I'm learning Ruby and I'm reading some expression that I saw on the
forum. I'm coming from Javascript. This is really hard for me. Please
help explain to me in plain English. I understand that it's a Function
that takes string and count words to return a Hash.
def count_words(string)
res = Hash.new(0)
string.downcase.scan(/\w+/).map{|word| res[word] =
string.downcase.scan(/\b#{word}\b/).size}
return res
end
on 2013-01-28 18:39
on 2013-01-28 18:46
For those more versed than myself, I have a follow on question (thank
for
posting this Jooma).
In this example can't you get rid of return res?
Wayne
----- Original Message ----
From: jooma lavata <lists@ruby-forum.com>
To: ruby-talk ML <ruby-talk@ruby-lang.org>
Sent: Mon, January 28, 2013 11:40:24 AM
Subject: Please explain in English
I'm learning Ruby and I'm reading some expression that I saw on the
forum. I'm coming from Javascript. This is really hard for me. Please
help explain to me in plain English. I understand that it's a Function
that takes string and count words to return a Hash.
def count_words(string)
res = Hash.new(0)
string.downcase.scan(/\w+/).map{|word| res[word] =
string.downcase.scan(/\b#{word}\b/).size}
return res
end
on 2013-01-28 18:55
On Mon, Jan 28, 2013 at 6:39 PM, jooma lavata <lists@ruby-forum.com>
wrote:
> end
That's not a very idiomatic way, because the result of the map
function, which returns an array, is ignored. This signals that map is
not the correct method to use. Now, with that said:
string.downcase #=> returns a new string with all the characters
downcased
.scan(/\w+/) #=> return an array of strings with each match of the
regular expression. \w+ means: one or more word characters, so this
should return an array of words.
.map #=> returns a new array where each position is filled with the
result of invoking the block with each element of the array. Example:
[1,2,3].map {|x| "x is #{x}"} #=> ["x is 1", "x is 2", "x is 3"]
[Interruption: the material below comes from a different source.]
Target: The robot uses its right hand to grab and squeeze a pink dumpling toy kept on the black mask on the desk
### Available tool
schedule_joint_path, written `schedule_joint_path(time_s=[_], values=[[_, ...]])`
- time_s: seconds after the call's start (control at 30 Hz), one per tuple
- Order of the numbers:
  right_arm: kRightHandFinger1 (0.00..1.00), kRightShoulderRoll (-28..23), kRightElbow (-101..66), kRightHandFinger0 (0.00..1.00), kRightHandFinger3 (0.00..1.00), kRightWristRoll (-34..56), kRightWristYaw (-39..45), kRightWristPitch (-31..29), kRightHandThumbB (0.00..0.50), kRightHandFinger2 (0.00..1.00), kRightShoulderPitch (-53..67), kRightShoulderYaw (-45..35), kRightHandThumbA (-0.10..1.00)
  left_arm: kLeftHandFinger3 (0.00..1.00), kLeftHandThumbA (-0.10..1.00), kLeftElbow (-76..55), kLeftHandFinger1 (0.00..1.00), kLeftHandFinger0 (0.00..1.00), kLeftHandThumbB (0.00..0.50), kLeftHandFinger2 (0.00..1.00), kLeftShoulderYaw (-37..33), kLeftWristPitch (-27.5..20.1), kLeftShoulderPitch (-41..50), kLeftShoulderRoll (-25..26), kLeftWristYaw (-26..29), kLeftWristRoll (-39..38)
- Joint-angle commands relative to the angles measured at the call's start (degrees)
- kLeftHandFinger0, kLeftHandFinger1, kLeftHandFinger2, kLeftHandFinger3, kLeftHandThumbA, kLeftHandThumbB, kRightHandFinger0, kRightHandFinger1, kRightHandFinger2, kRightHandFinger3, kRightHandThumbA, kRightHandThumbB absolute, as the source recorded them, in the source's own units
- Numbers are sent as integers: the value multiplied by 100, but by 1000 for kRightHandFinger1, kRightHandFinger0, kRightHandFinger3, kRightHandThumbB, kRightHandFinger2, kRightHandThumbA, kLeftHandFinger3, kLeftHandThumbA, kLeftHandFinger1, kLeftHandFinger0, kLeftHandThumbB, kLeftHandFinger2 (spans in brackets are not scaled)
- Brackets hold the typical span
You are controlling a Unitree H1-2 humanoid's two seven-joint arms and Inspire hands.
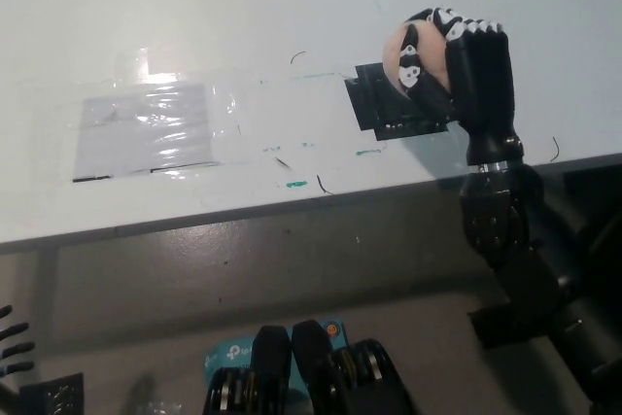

res[word] = string.downcase.scan(\b#{word}\b/).size
What this means is, take the string, downcase it again, scan it for
the current word surrounded by word boundaries (so, whole word), take
the size of that array and place it in the hash under the key for this
word.
This is extremely inefficient, since, first of all, for each word it's
downcasing the string again, and then scanning for each word through
the full string again (which you are already doing). So this seems to
be O(N^2), where a single pass through the string should suffice.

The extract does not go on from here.